El caso de Saint-Maximin expuso una realidad incómoda: la persistencia de prácticas y discursos racistas que, al ser normalizados o silenciados, continúan reproduciéndose sin consecuencias claras.
El silencio como forma de violencia
Especialistas en derechos humanos y activistas contra la discriminación han señalado que uno de los mayores obstáculos para combatir el racismo en México es su negación sistemática. Jordan Villa, activista en temas de inclusión, ha subrayado que cuando se desacredita o invisibiliza una denuncia, no solo se revictimiza a quien alza la voz, sino que se fortalece un sistema que se protege a sí mismo negando su existencia.
En este contexto, el señalamiento de Saint-Maximin resulta particularmente sensible, ya que involucra agresiones dirigidas a menores de edad, una línea que, de acuerdo con organizaciones civiles, suele ser minimizada en el discurso público.
Racismo y oportunidades: un impacto real
Diversos estudios del Instituto Mexicano de Derechos Humanos y Democracia advierten que el racismo no es solo un problema simbólico o cultural, sino un fenómeno que limita el acceso a oportunidades, derechos y espacios seguros. En el deporte profesional, estas prácticas pueden influir directamente en la permanencia, el desempeño y las decisiones de carrera de los atletas.
La salida de Saint-Maximin del América ilustra cómo la discriminación puede convertirse en un factor determinante incluso en entornos de alto rendimiento y visibilidad internacional.
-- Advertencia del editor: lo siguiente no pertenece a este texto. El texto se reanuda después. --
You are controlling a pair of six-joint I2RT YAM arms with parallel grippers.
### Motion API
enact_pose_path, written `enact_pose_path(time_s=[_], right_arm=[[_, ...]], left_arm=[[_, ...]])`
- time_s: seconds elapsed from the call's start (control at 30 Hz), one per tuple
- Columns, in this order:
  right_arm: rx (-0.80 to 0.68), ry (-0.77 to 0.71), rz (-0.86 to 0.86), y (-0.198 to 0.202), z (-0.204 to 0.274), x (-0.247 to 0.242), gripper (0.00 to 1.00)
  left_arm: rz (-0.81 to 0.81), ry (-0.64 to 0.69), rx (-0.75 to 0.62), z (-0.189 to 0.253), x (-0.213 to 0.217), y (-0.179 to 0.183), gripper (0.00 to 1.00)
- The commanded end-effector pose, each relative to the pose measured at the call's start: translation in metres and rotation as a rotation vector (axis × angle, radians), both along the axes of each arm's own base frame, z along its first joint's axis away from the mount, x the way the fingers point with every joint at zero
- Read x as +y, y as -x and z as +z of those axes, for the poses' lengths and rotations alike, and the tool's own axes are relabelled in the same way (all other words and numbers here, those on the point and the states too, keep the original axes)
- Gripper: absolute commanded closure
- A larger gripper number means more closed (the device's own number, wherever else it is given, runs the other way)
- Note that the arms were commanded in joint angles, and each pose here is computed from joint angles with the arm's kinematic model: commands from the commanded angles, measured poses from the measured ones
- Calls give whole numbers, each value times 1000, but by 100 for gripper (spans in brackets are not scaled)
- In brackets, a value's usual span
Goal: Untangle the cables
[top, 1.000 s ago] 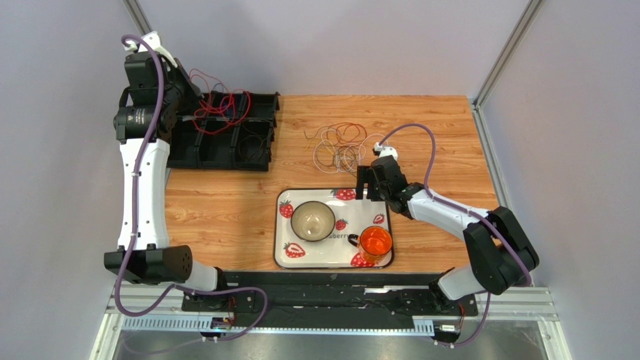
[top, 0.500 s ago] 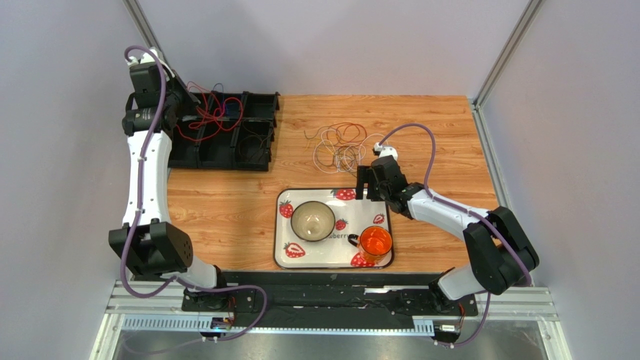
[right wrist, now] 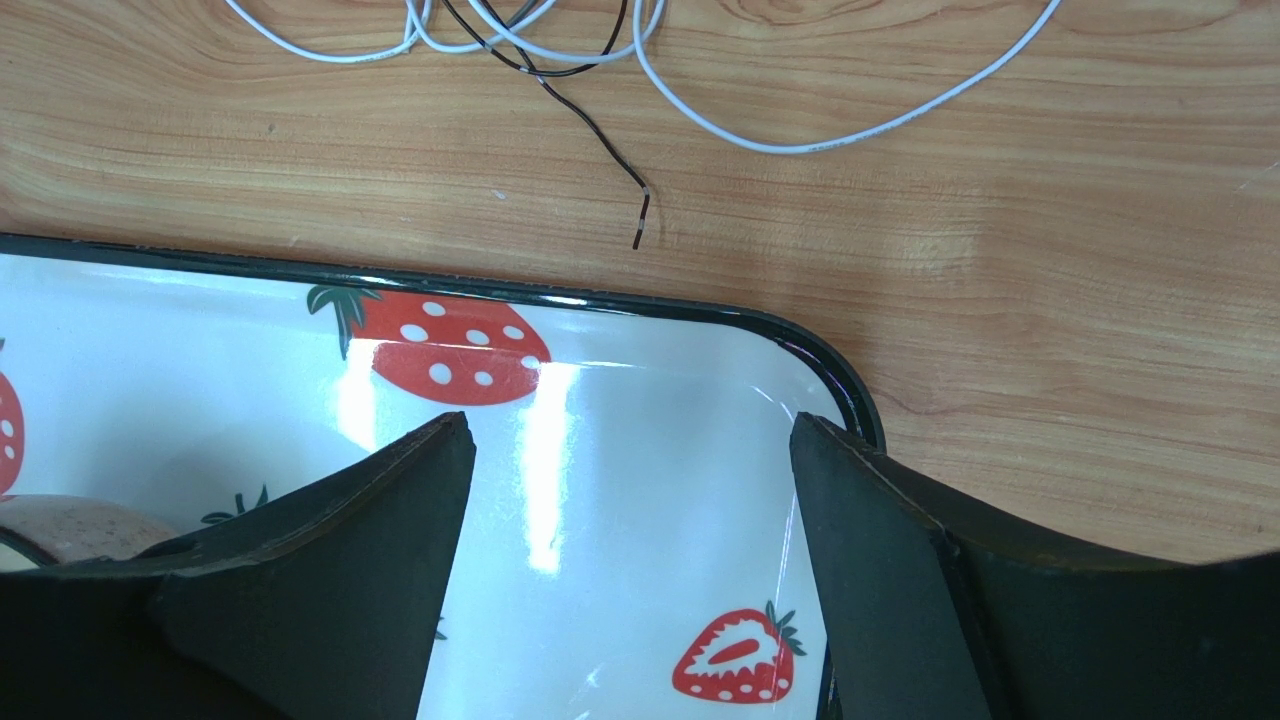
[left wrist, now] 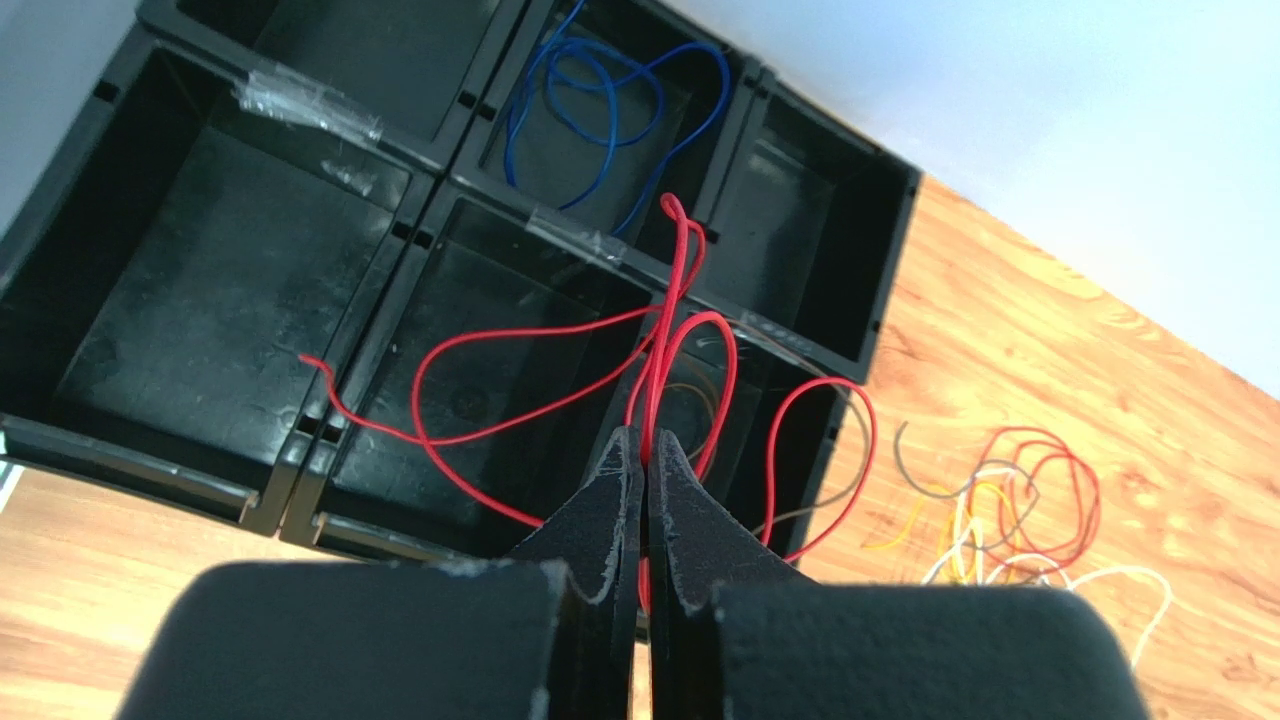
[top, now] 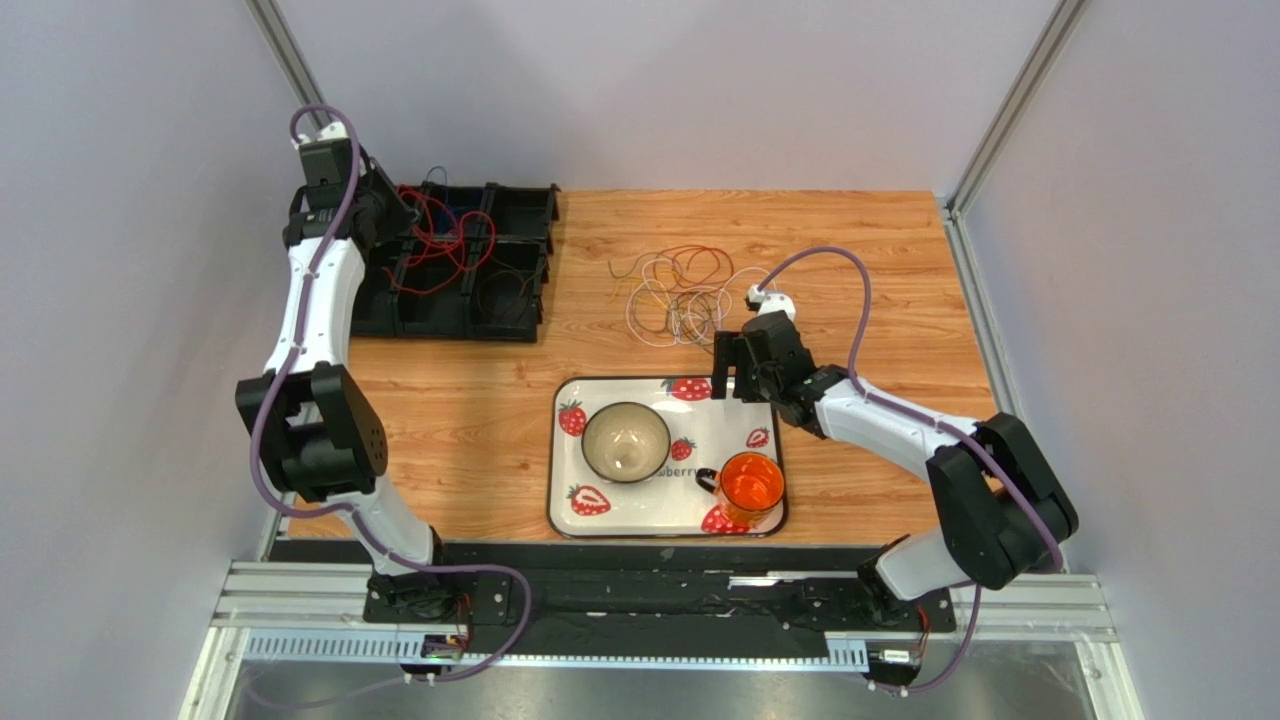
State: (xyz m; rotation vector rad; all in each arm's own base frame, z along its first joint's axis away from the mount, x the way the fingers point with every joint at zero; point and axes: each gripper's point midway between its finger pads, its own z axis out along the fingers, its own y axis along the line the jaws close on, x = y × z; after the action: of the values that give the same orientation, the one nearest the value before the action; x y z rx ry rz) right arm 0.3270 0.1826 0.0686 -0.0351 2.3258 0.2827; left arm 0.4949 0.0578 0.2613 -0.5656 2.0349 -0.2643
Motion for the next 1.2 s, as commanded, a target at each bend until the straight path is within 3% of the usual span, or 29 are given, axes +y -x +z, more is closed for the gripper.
enact_pose_path(time_s=[0.0, 0.7, 1.1, 1.13, 1.17], right_arm=[[-51, -28, -6, -14, 17, 6, 18], [-47, -25, -4, -14, 16, 6, 18], [-49, -28, -6, -14, 17, 6, 18], [-47, -27, -5, -14, 16, 6, 18], [-48, -30, -5, -14, 17, 7, 18]], left_arm=[[43, -4, -31, 1, 13, -13, 100], [41, 31, 256, -125, 24, -23, 100], [74, 8, 364, -146, 30, -17, 100], [72, 1, 359, -141, 30, -18, 96], [68, -14, 364, -138, 30, -16, 86]])
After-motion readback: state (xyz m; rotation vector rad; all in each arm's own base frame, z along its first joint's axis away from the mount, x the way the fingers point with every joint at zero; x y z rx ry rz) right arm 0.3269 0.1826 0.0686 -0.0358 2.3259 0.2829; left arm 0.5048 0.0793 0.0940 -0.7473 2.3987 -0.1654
Reacciones y solidaridad internacional
Tras hacerse pública la denuncia el 6 de febrero de 2026, el club Lens —nuevo equipo del futbolista en Europa— expresó su respaldo al jugador y condenó cualquier forma de racismo. Incluso, decidió limitar la interacción en publicaciones relacionadas con Saint-Maximin ante la aparición de comentarios ofensivos, una medida poco común pero significativa en el ámbito deportivo.
Esta respuesta contrastó con la tibieza de algunos sectores que optaron por cuestionar la denuncia en lugar de centrar el debate en la protección de las víctimas.
Un llamado urgente a reconocer el problema
La salida de Allan Saint-Maximin del América no es un caso aislado, sino un reflejo de una problemática más profunda. Reconocer la existencia del racismo es el primer paso para enfrentarlo. Negarlo, como advierten especialistas, solo perpetúa la violencia y la desigualdad.
El episodio ocurrido en febrero de 2026 deja una lección clara para el futbol mexicano y para la sociedad en general: el silencio no es neutral, y combatir la discriminación requiere acciones concretas, no solo discursos.